De facto, os brasileiros têm sido dos que mais têm investido na compra de casa em Portugal nos últimos dois a três anos, mas no que toca ao investimento institucional, ou seja, na compra de edifícios para reabilitar, de centros comerciais, ou de edifícios de escritórios, o Brasil não é sequer mencionado na lista das principais nacionalidades.
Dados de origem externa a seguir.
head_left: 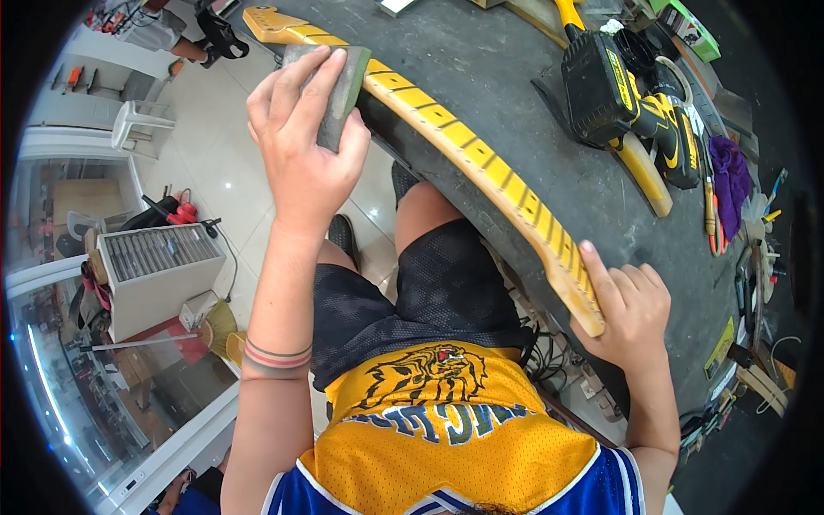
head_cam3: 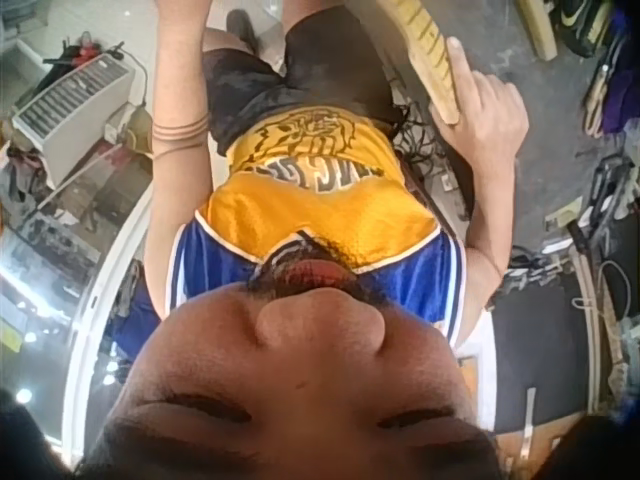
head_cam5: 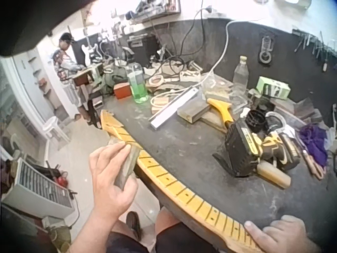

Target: The recorder is filing and sanding the frets and the back of a guitar neck.

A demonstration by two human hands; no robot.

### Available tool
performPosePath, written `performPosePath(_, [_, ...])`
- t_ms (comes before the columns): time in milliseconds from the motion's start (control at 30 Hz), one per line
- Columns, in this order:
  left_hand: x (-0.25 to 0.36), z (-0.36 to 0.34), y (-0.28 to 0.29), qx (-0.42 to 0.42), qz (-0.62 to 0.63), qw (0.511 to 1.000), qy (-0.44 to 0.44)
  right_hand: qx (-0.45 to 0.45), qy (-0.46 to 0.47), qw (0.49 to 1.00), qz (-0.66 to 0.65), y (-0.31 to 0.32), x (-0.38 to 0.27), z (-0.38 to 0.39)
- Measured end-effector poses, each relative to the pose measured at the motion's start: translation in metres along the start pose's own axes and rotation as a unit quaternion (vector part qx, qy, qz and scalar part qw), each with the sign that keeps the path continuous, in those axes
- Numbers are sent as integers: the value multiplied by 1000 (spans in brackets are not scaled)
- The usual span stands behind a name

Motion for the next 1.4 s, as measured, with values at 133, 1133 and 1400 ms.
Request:
performPosePath(133, [45,31,9,-57,19,998,-11,1,8,1000,-17,-10,-7,-25])
performPosePath(1133, [70,44,24,-78,31,996,-35,-16,-5,953,-303,-22,-2,-35])
performPosePath(1400, [94,62,21,-100,83,990,-51,-10,-16,953,-304,-18,-3,-27])
Point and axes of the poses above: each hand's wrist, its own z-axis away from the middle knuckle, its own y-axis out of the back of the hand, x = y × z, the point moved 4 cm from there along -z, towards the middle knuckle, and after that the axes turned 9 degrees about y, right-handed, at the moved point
É isto que a Associação para oDesenvolvimento do Imobiliário e Turístico do Brasil (ADIT) quer alterar, ou seja, que além da compra de casas, os brasileiros também façam grandes investimentos em Portugal. Até porque agora o imobiliário e o turismo estão em alta e o país está “na moda”. Para isso, esta entidade sediada no Brasil, vai trazer cerca de 15 empresários e promotores a Portugal durante a próxima semana, entre 10 e 15 de setembro, para retomar a relação que estes dois países sempre tiveram ao nível dos negócios mas que, de certa forma, se perdeu quando Portugal entrou em crise.

“Estamos a retomar uma tradição de maior interação com Portugal depois de um longo tempo ausente e vamos levar os empresários para que eles fiquem a saber o que está a acontecer agora no país e aprender com os portugueses, principalmente, sobre os grandes empreendimentos”. explica ao Expresso o presidente da ADIT, Felipe Cavalcante. Ou seja, o objetivo é trocar experiências, contactos e interesses em comum. “Vamos fazer esta visita numa ótica de longo prazo e não com o objetivo de fazer já negócios. O importante é que se criem relações”, acrescenta o responsável da ADIT.